Housing Hope will develop one-, two- and three-bedroom apartments in eight-story buildings, for households earning 60% or less of area median income. Currently, those levels in Lynnwood are $55,155 yearly for a single person, or $75,660 for a family of four.
The transit board’s Executive Committee unanimously endorsed the deal Thursday morning, to be ratified this week by the full board. Construction could begin by late 2026 if Housing Hope can round up more financing by then.
“Housing Hope is a great provider and partner here in Snohomish County, and this facility is greatly needed, and we’re very grateful to have it coming our way,” said County Executive Dave Somers, a transit board member.

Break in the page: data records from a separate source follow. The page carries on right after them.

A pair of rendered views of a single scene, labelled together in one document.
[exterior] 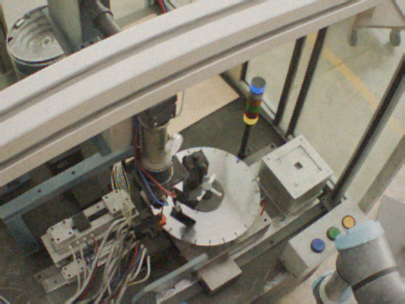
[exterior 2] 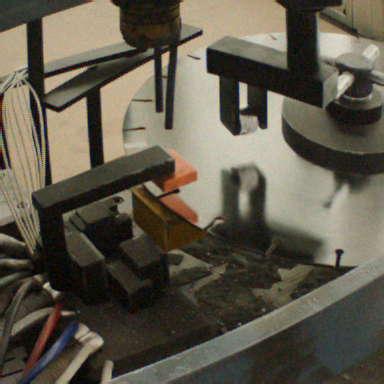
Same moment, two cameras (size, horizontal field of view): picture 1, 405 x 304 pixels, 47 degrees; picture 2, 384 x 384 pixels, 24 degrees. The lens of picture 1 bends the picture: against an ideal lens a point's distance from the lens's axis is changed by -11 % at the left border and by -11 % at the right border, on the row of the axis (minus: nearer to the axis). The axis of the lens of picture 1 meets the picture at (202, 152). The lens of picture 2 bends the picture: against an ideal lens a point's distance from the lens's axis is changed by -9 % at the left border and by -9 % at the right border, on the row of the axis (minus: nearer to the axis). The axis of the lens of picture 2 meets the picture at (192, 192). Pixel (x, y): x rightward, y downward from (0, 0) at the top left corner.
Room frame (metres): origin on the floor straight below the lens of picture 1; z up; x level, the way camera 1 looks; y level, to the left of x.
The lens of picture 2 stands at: (0.13, 0.01, 1.29)
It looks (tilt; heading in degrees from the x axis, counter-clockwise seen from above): 34 degrees down; 8
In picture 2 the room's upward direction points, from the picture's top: 2 degrees counter-clockwise
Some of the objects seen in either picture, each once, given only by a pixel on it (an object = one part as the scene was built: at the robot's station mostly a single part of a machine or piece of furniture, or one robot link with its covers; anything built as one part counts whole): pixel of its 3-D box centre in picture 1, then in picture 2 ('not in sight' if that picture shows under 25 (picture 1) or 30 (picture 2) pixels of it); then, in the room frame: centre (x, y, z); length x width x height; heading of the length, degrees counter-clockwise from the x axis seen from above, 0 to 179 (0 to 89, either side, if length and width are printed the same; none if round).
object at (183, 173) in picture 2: (149, 226); (113, 219); (0.58, 0.13, 0.95); 0.10 x 0.03 x 0.07; 130
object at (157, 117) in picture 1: (123, 76); not in sight; (0.71, 0.19, 1.45); 0.35 x 0.07 x 0.28; 40
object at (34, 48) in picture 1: (51, 62); not in sight; (1.18, 0.61, 0.93); 0.31 x 0.31 x 0.36
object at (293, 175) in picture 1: (293, 176); not in sight; (0.88, -0.32, 0.82); 0.18 x 0.18 x 0.15; 40
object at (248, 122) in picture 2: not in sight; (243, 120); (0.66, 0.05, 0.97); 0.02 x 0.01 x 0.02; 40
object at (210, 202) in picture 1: (205, 192); (354, 108); (0.71, -0.02, 0.96); 0.11 x 0.11 x 0.03
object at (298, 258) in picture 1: (324, 239); not in sight; (0.65, -0.43, 0.82); 0.28 x 0.11 x 0.15; 130
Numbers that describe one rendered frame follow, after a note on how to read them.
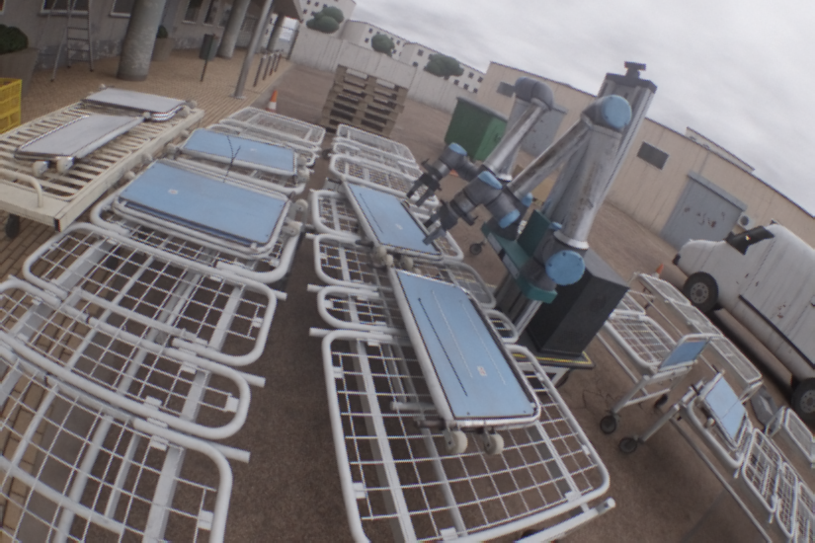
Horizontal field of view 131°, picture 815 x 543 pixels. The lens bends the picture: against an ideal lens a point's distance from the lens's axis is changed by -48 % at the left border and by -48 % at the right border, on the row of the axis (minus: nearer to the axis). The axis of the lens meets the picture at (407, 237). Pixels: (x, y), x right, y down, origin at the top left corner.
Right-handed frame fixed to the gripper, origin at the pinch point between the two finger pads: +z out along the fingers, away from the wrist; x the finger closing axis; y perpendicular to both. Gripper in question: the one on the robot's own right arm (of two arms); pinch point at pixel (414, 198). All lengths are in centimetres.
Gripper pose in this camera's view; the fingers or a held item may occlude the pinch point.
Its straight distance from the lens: 174.2
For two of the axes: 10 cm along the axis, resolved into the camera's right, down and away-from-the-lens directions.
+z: -6.6, 7.4, 1.0
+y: 6.7, 5.3, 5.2
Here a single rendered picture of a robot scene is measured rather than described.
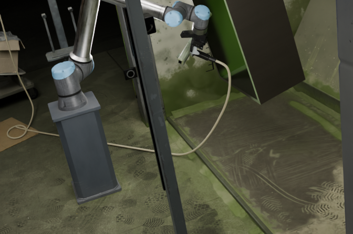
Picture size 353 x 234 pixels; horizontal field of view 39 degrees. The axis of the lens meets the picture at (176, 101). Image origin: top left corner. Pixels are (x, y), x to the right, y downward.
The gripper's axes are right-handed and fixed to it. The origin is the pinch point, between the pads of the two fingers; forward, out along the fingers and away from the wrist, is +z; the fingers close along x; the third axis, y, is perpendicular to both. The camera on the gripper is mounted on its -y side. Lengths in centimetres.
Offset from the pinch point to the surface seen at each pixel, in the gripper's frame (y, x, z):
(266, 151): 67, -9, 59
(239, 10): 20.5, 12.0, -34.7
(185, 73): -18, 50, 85
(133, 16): 0, -84, -102
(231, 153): 45, -16, 66
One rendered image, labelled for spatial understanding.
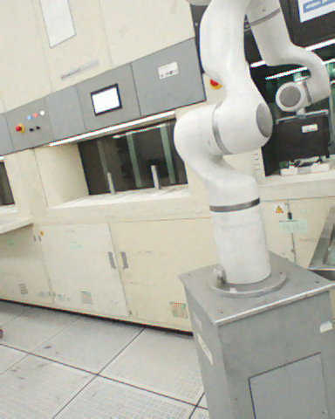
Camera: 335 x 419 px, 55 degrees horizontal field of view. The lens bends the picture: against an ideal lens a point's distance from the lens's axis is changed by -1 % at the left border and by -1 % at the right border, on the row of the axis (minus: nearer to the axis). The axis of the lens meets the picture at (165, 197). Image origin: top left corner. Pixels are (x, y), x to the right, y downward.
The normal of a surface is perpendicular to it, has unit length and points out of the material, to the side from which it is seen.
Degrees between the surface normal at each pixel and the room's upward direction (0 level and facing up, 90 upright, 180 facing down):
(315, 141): 90
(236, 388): 90
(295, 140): 90
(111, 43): 90
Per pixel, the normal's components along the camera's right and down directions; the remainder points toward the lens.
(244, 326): 0.22, 0.11
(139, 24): -0.52, 0.23
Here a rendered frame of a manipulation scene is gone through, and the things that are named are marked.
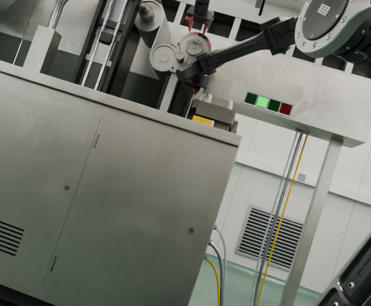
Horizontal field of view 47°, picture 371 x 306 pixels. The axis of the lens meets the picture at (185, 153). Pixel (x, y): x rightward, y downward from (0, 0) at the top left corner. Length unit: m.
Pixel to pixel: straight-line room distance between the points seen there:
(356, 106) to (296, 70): 0.35
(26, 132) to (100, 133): 0.29
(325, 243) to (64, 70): 3.19
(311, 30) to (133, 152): 0.84
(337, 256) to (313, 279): 0.33
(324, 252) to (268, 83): 2.70
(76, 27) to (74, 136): 0.93
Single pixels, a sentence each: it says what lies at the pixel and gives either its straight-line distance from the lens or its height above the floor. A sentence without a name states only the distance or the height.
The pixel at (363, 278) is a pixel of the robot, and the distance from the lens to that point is 0.64.
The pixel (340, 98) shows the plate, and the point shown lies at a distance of 2.28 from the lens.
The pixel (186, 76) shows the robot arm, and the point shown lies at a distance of 1.70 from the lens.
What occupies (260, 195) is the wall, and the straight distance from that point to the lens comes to 4.49.
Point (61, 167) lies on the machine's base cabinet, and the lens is 1.68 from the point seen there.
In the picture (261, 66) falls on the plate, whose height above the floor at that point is 1.36.
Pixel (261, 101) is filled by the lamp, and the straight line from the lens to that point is 2.20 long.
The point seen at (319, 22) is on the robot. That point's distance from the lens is 1.02.
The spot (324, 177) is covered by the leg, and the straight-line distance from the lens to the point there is 2.37.
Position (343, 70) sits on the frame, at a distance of 2.36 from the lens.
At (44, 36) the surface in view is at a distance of 2.20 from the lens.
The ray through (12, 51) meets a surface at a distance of 2.50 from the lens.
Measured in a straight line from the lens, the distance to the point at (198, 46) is 1.91.
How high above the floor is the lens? 0.68
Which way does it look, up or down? 4 degrees up
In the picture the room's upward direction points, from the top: 18 degrees clockwise

Transactions like these are popular among elected leaders and social justice groups because they not only provide a small refuge from the Seattle region’s housing affordability crisis, but add their tenants into the fold of transit customers.
The state Legislature in 2015, with Sound Transit’s blessing, required that 80% of the agency’s surplus construction lands be dedicated to 80% affordable units for people earning 80% or less of median incomes — the 80-80-80 rule.
As of summer 2024, a total of 3,473 units are complete, being constructed or planned in Sound Transit partnerships, of which 2,673 count as affordable. Amazon pledged $100 million seed money three years ago.
One drawback is the agency forgoes the chance to sell property at market rates, and to defray taxpayer costs of high-capacity transit. Board member Bruce Dammeier, the Pierce County executive, has fretted about leaving dollars on the table in some previous land sales, but he voted yes Thursday without objections.
That’s a bigger quandary in West Seattle. Its proposed 4-mile line stands at $7 billion, while upscale towers on hilltops might command top dollar at Avalon and Alaska Junction stations, if market prices are unleashed in the 2030s. Officials have tossed around buzzwords like “value capture” but haven’t published a coherent strategy to fund stations with real estate profits or taxes.
This month’s Lynnwood deal won’t hinder Sound Transit’s regional finances, said Rebecca Brunn, transit-oriented development project manager. The agency assumes $130 million gross land income through the 2040s, she reported, which already assumed this month’s cheap sale. Some surplus transit lands will sell at market rates.
Meanwhile, a block north of Housing Hope’s piece, private developers have proposed a larger 1,370-unit private development called Northline Village on former strip-mall lands outside Sound Transit’s territory, a short distance from new hotels and apartments in downtown Lynnwood.
Sound Transit’s four-station, $3 billion Northgate-to-Lynnwood extension, which opened Aug. 30, has generated about 20,000 new passengers, for a total of 100,000 average weekday boardings on the entire 33-mile line to downtown and SeaTac.